---------- Supplied material ----------

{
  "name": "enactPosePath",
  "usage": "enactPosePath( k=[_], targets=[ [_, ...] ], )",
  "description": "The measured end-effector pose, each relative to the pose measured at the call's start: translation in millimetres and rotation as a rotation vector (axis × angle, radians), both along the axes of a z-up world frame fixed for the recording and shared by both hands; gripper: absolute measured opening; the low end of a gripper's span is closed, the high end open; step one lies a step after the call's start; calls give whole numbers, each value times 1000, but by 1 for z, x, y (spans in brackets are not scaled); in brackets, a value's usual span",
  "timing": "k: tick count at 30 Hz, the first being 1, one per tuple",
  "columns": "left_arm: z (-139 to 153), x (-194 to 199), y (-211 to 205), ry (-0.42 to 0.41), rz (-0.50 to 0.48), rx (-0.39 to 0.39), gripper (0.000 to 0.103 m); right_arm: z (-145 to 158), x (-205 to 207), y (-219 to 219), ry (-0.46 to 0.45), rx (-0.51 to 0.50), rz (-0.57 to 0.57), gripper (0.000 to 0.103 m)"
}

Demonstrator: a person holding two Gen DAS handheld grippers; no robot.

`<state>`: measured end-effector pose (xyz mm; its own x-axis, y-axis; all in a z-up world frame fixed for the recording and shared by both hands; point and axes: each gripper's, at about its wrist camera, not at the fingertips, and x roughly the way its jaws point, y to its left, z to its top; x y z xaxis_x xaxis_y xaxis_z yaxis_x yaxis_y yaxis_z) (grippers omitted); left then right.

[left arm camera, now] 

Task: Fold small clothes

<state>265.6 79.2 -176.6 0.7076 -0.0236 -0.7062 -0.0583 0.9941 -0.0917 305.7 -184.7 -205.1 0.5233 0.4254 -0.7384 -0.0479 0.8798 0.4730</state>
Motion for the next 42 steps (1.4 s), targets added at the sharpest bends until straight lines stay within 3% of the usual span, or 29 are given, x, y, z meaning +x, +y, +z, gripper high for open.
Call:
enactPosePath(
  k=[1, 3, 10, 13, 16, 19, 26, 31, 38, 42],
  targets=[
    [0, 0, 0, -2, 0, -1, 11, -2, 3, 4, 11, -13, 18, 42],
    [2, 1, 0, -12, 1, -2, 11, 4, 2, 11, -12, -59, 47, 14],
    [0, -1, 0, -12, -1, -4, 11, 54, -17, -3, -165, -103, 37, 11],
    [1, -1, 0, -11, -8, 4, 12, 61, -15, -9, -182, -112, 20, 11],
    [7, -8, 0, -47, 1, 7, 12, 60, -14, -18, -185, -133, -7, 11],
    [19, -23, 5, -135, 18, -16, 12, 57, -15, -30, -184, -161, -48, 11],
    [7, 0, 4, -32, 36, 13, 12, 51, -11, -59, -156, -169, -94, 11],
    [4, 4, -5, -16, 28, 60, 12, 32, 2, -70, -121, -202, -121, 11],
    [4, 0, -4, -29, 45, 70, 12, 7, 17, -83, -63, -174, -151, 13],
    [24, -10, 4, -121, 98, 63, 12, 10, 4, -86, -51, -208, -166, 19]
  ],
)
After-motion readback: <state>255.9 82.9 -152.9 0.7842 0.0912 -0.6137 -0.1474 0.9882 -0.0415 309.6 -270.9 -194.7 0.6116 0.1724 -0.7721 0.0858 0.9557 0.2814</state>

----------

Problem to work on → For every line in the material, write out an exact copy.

Answer to this exercise →
{
  "name": "enactPosePath",
  "usage": "enactPosePath( k=[_], targets=[ [_, ...] ], )",
  "description": "The measured end-effector pose, each relative to the pose measured at the call's start: translation in millimetres and rotation as a rotation vector (axis × angle, radians), both along the axes of a z-up world frame fixed for the recording and shared by both hands; gripper: absolute measured opening; the low end of a gripper's span is closed, the high end open; step one lies a step after the call's start; calls give whole numbers, each value times 1000, but by 1 for z, x, y (spans in brackets are not scaled); in brackets, a value's usual span",
  "timing": "k: tick count at 30 Hz, the first being 1, one per tuple",
  "columns": "left_arm: z (-139 to 153), x (-194 to 199), y (-211 to 205), ry (-0.42 to 0.41), rz (-0.50 to 0.48), rx (-0.39 to 0.39), gripper (0.000 to 0.103 m); right_arm: z (-145 to 158), x (-205 to 207), y (-219 to 219), ry (-0.46 to 0.45), rx (-0.51 to 0.50), rz (-0.57 to 0.57), gripper (0.000 to 0.103 m)"
}

Demonstrator: a person holding two Gen DAS handheld grippers; no robot.

`<state>`: measured end-effector pose (xyz mm; its own x-axis, y-axis; all in a z-up world frame fixed for the recording and shared by both hands; point and axes: each gripper's, at about its wrist camera, not at the fingertips, and x roughly the way its jaws point, y to its left, z to its top; x y z xaxis_x xaxis_y xaxis_z yaxis_x yaxis_y yaxis_z) (grippers omitted); left then right.

[left arm camera, now] 

Task: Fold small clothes

<state>265.6 79.2 -176.6 0.7076 -0.0236 -0.7062 -0.0583 0.9941 -0.0917 305.7 -184.7 -205.1 0.5233 0.4254 -0.7384 -0.0479 0.8798 0.4730</state>
Motion for the next 42 steps (1.4 s), targets added at the sharpest bends until straight lines stay within 3% of the usual span, or 29 are given, x, y, z meaning +x, +y, +z, gripper high for open.
Call:
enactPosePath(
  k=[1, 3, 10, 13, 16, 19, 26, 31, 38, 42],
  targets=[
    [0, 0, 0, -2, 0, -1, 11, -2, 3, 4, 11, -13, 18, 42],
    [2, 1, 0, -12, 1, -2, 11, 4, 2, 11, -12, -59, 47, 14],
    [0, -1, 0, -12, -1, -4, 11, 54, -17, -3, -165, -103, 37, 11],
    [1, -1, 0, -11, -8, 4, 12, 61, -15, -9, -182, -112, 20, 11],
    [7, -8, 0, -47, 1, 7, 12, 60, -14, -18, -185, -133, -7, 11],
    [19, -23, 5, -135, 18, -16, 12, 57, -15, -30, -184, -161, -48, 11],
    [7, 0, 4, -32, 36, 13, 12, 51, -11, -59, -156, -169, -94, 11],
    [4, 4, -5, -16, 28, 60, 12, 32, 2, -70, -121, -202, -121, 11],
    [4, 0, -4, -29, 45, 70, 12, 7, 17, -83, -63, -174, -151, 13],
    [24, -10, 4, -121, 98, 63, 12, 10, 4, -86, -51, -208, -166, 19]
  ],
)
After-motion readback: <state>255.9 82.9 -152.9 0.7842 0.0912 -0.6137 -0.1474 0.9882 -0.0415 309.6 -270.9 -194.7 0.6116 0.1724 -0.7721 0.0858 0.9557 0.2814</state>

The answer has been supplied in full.